» EXERCISE GOAL
The data should be duplicated exactly, with every word kept as it is.

» EXERCISE DATA
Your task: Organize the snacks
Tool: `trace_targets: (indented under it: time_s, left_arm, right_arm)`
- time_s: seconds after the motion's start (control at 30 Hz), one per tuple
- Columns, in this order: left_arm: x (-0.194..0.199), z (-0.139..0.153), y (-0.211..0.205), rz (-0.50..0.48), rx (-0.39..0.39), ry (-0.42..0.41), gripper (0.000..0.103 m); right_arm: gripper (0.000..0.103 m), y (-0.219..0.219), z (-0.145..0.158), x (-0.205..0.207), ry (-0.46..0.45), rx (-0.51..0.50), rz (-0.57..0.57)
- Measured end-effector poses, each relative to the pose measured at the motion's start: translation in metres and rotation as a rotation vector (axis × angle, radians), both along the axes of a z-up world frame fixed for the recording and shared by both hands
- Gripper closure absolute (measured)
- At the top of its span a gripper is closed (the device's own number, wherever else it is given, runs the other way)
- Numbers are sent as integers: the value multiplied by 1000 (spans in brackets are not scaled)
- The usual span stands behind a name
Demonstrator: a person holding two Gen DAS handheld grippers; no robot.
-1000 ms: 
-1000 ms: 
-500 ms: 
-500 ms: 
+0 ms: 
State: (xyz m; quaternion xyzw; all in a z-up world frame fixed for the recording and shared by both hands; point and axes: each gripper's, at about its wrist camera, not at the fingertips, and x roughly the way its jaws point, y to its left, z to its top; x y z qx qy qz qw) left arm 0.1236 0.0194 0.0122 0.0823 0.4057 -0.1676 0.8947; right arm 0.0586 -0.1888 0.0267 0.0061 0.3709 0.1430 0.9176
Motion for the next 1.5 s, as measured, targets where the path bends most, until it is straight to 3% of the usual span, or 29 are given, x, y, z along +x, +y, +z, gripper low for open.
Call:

» TASK SOLUTION
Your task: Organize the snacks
Tool: `trace_targets: (indented under it: time_s, left_arm, right_arm)`
- time_s: seconds after the motion's start (control at 30 Hz), one per tuple
- Columns, in this order: left_arm: x (-0.194..0.199), z (-0.139..0.153), y (-0.211..0.205), rz (-0.50..0.48), rx (-0.39..0.39), ry (-0.42..0.41), gripper (0.000..0.103 m); right_arm: gripper (0.000..0.103 m), y (-0.219..0.219), z (-0.145..0.158), x (-0.205..0.207), ry (-0.46..0.45), rx (-0.51..0.50), rz (-0.57..0.57)
- Measured end-effector poses, each relative to the pose measured at the motion's start: translation in metres and rotation as a rotation vector (axis × angle, radians), both along the axes of a z-up world frame fixed for the recording and shared by both hands
- Gripper closure absolute (measured)
- At the top of its span a gripper is closed (the device's own number, wherever else it is given, runs the other way)
- Numbers are sent as integers: the value multiplied by 1000 (spans in brackets are not scaled)
- The usual span stands behind a name
Demonstrator: a person holding two Gen DAS handheld grippers; no robot.
-1000 ms: 
-1000 ms: 
-500 ms: 
-500 ms: 
+0 ms: 
State: (xyz m; quaternion xyzw; all in a z-up world frame fixed for the recording and shared by both hands; point and axes: each gripper's, at about its wrist camera, not at the fingertips, and x roughly the way its jaws point, y to its left, z to its top; x y z qx qy qz qw) left arm 0.1236 0.0194 0.0122 0.0823 0.4057 -0.1676 0.8947; right arm 0.0586 -0.1888 0.0267 0.0061 0.3709 0.1430 0.9176
Motion for the next 1.5 s, as measured, targets where the path bends most, until it is straight to 3% of the usual span, or 29 are given, x, y, z along +x, +y, +z, gripper low for open.
Call:

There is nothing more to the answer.